Manipulating String Data in R
Most semi-structured and unstructured data is stored using strings, so you’ll need to deal with string manipulation for data analysis or mining.
Sep 6, 2019 • 10 Minute Read
Introduction
This guide will help you understand string manipulation in R. Most of the semi-structured and unstructured data is stored using strings, so you’ll need to deal with string manipulation for data analysis or mining. R provides built-in functions for case conversion, combine, length, and subset for manipulating strings. Stingr from tidyverse package is popular choice, as all string functions begin with str and are easy to remember; we will review some of these functions. Let us start by installing tidyverse package.
install.pacakages(tidyverse)
library(tidyverse)
library(stringr)
Performing Simple String Operations
Define a String
To make strings in R ,you can use a single quote, double quotes, and character(). However, character() will create a vector of type character.
myquote <- “Peace is a daily, a weekly, a monthly process, gradually changing opinions, slowly eroding old barriers, quietly building new structures"

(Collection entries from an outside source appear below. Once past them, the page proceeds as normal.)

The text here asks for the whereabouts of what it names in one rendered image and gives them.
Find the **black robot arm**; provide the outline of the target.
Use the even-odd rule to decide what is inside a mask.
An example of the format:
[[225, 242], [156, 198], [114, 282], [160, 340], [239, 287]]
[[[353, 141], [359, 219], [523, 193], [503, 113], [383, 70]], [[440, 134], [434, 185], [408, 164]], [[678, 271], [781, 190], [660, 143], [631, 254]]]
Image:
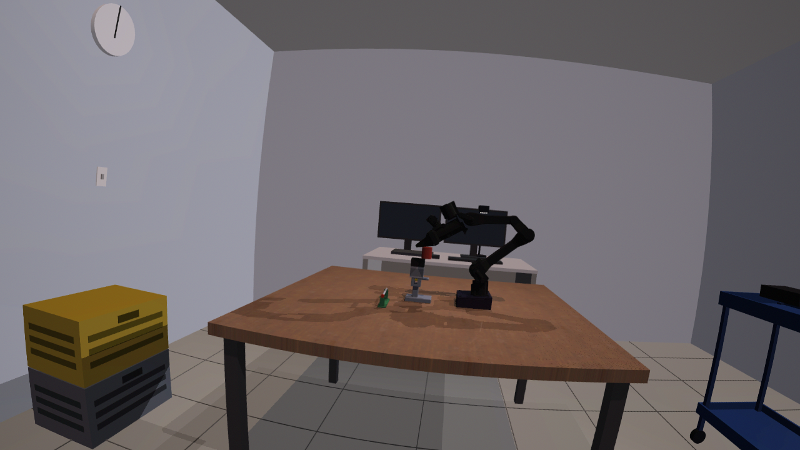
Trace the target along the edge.
[[[503, 247], [497, 249], [497, 251], [483, 260], [478, 258], [472, 262], [471, 267], [469, 267], [469, 273], [471, 273], [471, 276], [475, 279], [472, 280], [471, 294], [473, 296], [489, 296], [488, 275], [485, 273], [488, 272], [488, 269], [491, 268], [494, 263], [502, 260], [502, 258], [507, 256], [514, 249], [522, 247], [526, 243], [533, 241], [535, 237], [534, 231], [528, 229], [528, 227], [526, 227], [526, 225], [520, 221], [517, 216], [484, 216], [483, 214], [478, 214], [475, 212], [468, 212], [466, 214], [458, 212], [454, 201], [446, 203], [440, 207], [440, 209], [445, 219], [451, 220], [452, 218], [456, 217], [456, 219], [447, 223], [452, 234], [457, 234], [461, 231], [466, 234], [468, 232], [468, 228], [464, 227], [464, 223], [471, 227], [484, 223], [511, 224], [517, 232], [514, 238], [506, 243]], [[459, 222], [458, 218], [463, 219], [464, 223]], [[429, 216], [426, 221], [431, 223], [433, 226], [432, 230], [434, 231], [445, 224], [440, 223], [438, 218], [432, 215]]]

myquote <- ‘Peace is a daily, a weekly, a monthly process, gradually changing opinions, slowly eroding old barriers, quietly building new structures’
myquote = character(0)
myquote[1] = "Peace is a daily, a weekly, a monthly process, gradually changing opinions, slowly eroding old barriers, quietly building new structures"
Create an Empty String
This is used for creating empty strings because these are not fixed, we can provide values later.
myquote = character(0)
myquote <- ‘’
myquote <- “”
Display Length of String
String length needs to be checked for various purposes like: -Compare two strings -Find the longest or shortest string
- Applying format to strings
Let us review length(), nchar(), and str_length from stringr.
Length()
>length(myquote)
Output:
`[1] 1`
For the above string, since R stores data as vectors, the length function returns “1” for the index[1] .
nchar()
>nchar(myquote)
Output:
`[1] 136`
nchar counts the total characters in the string.
str_length()
> str_length(myquote)
Output:
`[1] 136`
str_length() returns the number of code points in a string. Generally, one code point is one character, but not always.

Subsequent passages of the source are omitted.